After the ambulance arrived and transported the man to the hospital, the wife righted the motorcycle and pushed it outside. Seeing that gas was spilled on the floor, the wife got some paper towels, blotted up the gasoline, and threw the towels in the toilet. The man was treated and released to come home. Upon arriving home, he looked at the shattered patio door and the damage done to his motorcycle.
He became despondent, went to the bathroom, sat down on the toilet and smoked a cigarette. After finishing the cigarette, he flipped it between his legs into the toilet bowl, while seated. The wife, who was in the kitchen, heard the loud explosion and her husband screaming.
She ran into the bathroom and found her husband lying on the floor. His trousers had been blown away and he was suffering burns on the buttocks, the back of his legs, and his groin. The wife again ran to the phone to call the ambulance. The very same paramedic crew was dispatched and the wife met them at the street. The paramedics loaded the husband on to the stretcher and began carrying him to the street. While they were going down the stairs to the street accompanied by the wife, one of the paramedics asked the wife how the husband had burned himself. She told them and the paramedics started laughing so hard, one of them slipped and tipped the stretcher, dumping the husband out. He fell down the remaining stairs and broke his arm - Taken from a Florida Newspaper.
STILL HAVING A BAD DAY?
Just remember, it could be worse.....
1. The average cost of rehabilitating a seal after the Exxon Valdez oil spill in Alaska was $80,000. At a special ceremony, two of the most expensively saved animals were released back into the wild amid cheers and applause from onlookers. A minute later, in full view, a killer whale ate them both.

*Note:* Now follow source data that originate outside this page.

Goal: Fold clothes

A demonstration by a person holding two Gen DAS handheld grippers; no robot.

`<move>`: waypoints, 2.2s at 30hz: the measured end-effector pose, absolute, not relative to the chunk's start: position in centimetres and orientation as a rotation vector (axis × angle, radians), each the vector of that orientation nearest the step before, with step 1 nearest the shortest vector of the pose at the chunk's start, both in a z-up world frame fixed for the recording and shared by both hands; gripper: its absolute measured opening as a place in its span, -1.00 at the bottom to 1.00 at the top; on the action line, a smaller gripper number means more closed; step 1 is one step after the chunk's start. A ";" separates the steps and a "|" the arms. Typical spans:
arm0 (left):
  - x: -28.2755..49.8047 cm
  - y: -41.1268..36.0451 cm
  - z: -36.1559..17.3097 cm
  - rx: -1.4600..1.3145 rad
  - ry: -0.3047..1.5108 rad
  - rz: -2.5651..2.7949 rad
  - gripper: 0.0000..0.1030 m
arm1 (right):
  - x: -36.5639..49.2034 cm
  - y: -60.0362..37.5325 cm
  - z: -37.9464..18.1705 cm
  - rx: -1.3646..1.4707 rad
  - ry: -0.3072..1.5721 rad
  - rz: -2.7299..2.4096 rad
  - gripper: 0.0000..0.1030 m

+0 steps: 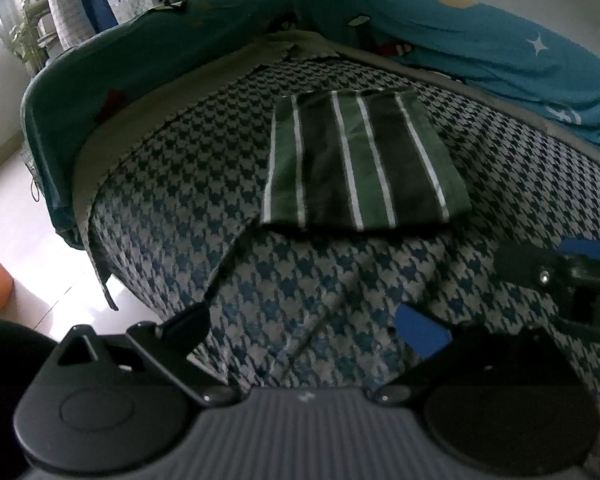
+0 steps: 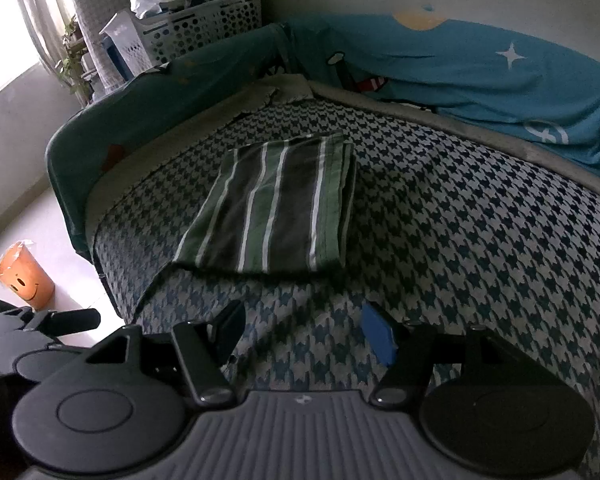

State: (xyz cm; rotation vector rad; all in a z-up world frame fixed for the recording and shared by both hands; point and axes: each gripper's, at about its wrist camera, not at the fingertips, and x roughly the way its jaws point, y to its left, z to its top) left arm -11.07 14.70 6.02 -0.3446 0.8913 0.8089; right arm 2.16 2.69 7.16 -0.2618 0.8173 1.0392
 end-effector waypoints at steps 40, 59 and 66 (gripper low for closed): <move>-12.0 13.3 7.2 -0.336 0.885 0.809 0.99 | 0.6 0.3 8.0 -0.269 0.789 1.031 0.27; -12.2 12.5 7.9 -0.348 0.881 0.810 0.99 | 0.7 -1.9 8.2 -0.261 0.792 0.999 0.27; -12.1 12.0 8.0 -0.336 0.879 0.803 1.00 | 0.8 -3.0 8.5 -0.262 0.785 0.994 0.27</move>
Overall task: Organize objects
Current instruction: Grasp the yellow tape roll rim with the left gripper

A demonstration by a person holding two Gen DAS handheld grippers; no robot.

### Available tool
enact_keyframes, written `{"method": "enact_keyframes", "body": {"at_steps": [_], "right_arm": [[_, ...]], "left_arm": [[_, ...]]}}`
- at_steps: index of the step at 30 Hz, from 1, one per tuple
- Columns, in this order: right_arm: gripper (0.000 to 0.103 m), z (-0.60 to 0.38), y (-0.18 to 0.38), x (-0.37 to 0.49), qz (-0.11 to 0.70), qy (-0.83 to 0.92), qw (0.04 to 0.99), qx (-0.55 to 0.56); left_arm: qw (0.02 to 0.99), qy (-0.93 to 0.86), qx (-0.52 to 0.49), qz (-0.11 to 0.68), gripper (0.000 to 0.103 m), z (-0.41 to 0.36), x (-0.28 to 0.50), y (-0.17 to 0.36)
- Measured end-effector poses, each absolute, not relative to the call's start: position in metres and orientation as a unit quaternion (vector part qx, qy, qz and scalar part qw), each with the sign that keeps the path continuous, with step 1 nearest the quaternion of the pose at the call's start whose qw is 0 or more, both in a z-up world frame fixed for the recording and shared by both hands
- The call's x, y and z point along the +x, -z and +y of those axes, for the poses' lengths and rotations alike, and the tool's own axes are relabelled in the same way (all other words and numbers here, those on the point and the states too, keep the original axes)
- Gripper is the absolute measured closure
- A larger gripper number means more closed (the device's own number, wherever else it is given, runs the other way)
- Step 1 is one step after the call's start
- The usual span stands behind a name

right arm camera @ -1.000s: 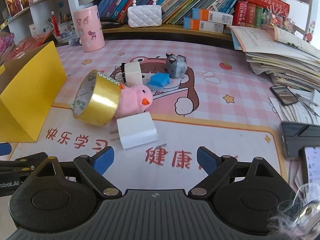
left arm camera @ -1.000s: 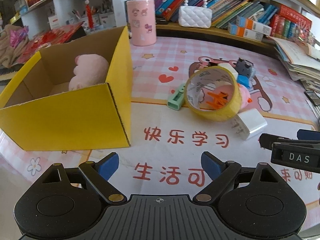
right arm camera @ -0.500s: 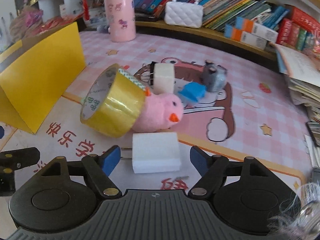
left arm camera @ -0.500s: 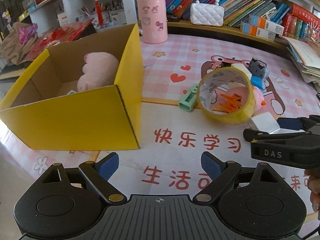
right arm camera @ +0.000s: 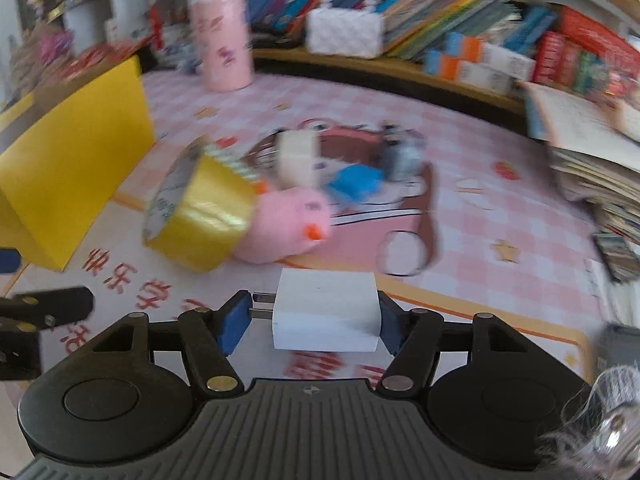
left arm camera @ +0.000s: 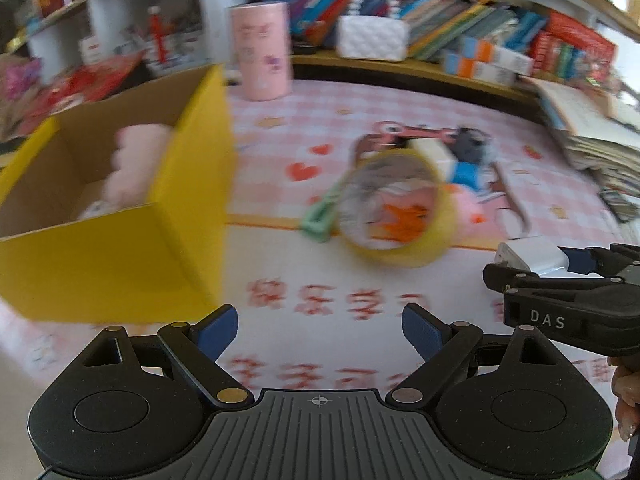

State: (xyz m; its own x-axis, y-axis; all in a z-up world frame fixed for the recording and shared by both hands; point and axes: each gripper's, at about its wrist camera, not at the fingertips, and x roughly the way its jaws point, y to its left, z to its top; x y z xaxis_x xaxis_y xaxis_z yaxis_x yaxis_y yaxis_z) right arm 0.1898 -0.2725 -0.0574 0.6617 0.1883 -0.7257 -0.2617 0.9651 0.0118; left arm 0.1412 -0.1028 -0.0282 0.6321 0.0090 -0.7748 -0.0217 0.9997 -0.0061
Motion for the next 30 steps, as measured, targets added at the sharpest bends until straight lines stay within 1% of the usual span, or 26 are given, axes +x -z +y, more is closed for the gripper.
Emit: {"method": "enact_keyframes", "body": {"at_steps": [3, 6, 12, 14, 18, 27, 30], "right_arm": [[0.041, -0.295, 0.048, 0.182, 0.385, -0.096, 0.918, -0.029], [0.040, -0.312, 0.042, 0.172, 0.379, -0.084, 0.921, -0.020], [0.040, -0.322, 0.035, 0.150, 0.362, -0.088, 0.926, -0.061], [0.041, -0.323, 0.034, 0.145, 0.359, -0.092, 0.926, -0.074], [0.041, -0.330, 0.036, 0.140, 0.361, -0.092, 0.924, -0.081], [0.041, -0.334, 0.040, 0.136, 0.374, -0.083, 0.920, -0.080], [0.041, -0.333, 0.040, 0.134, 0.375, -0.083, 0.920, -0.081]], "left_arm": [[0.906, 0.025, -0.036, 0.422, 0.012, -0.114, 0.151, 0.028], [0.897, 0.048, -0.107, 0.426, 0.012, -0.114, 0.168, 0.032], [0.881, 0.043, -0.218, 0.417, 0.012, -0.106, 0.199, 0.043], [0.881, 0.026, -0.233, 0.412, 0.012, -0.102, 0.207, 0.047], [0.863, 0.015, -0.271, 0.427, 0.013, -0.094, 0.224, 0.058], [0.850, 0.010, -0.310, 0.427, 0.014, -0.087, 0.243, 0.070], [0.858, 0.010, -0.288, 0.425, 0.016, -0.089, 0.241, 0.064]]}}
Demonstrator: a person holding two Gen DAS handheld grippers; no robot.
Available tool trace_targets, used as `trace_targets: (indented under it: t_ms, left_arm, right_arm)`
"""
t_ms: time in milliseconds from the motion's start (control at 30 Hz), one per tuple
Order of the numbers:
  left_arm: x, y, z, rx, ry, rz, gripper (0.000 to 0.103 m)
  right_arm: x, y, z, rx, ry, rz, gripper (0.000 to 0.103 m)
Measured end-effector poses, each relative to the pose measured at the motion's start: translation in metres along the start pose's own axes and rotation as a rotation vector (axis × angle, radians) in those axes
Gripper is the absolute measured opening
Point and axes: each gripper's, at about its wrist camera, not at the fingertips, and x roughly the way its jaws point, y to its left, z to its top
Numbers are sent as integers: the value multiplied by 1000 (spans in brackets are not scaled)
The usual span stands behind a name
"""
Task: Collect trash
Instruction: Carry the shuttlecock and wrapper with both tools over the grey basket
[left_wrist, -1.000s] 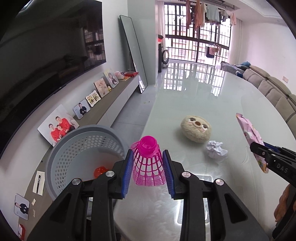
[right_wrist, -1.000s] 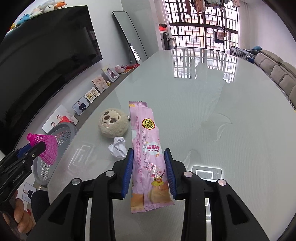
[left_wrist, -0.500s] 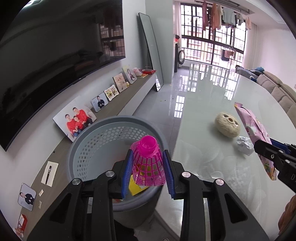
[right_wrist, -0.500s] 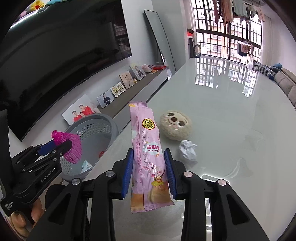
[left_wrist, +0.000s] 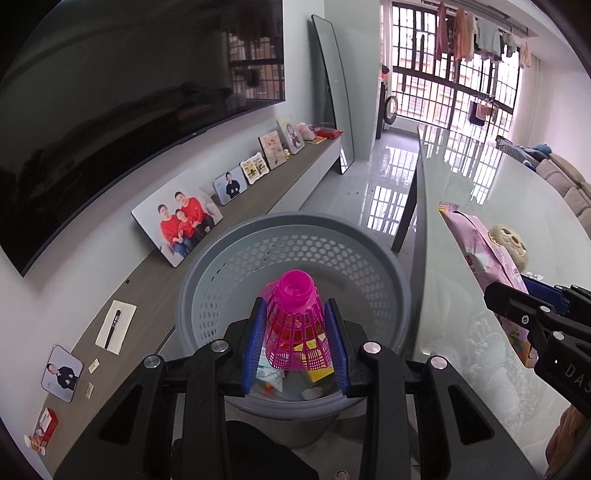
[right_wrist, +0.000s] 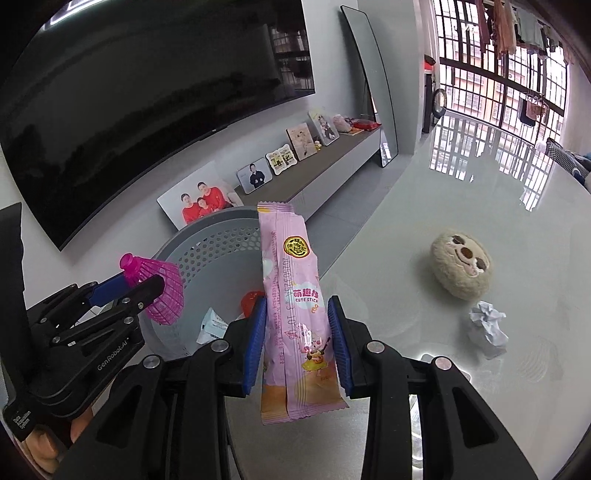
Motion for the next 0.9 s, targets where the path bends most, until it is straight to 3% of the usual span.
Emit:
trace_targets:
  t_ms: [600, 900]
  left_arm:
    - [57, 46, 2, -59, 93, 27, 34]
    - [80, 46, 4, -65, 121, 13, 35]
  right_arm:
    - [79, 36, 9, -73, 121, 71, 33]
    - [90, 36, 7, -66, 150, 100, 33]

2. A woman came home to find her husband in the kitchen, shaking frantically with what looked like a wire running from his waist towards the electric kettle. Intending to jolt him away from the deadly current she whacked him with a handy plank of wood by the back door, breaking his arm in two places. Until that moment he had been happily listening to his Walkman.
3. Two animal rights protesters were protesting at the cruelty of sending pigs to a slaughterhouse in Bonn Germany. Suddenly the pigs, all two thousand of them, escaped through a broken fence and stampeded, trampling the two hapless protesters to death.
4. Iraqi terrorist, Khay Rahnajet, didn't pay enough postage on a letter bomb. It came back with "return to sender" stamped on it. Forgetting it was the bomb he opened it and was blown to bits.
i hope this cheers you up a little bit... you arent the only person that has bad days :)
so, smile!!! it always helps me!! :) :) :)
Why do we have bad days?
We have bad days because we allow the things others do to irritate us. We have bad days because we think everything is working against us. Generally bad days happen on those days people think every thing evolves around them. Bad days are is a choice, we have the choice to allow something to bother us, and the choice to make things bad for ourselves.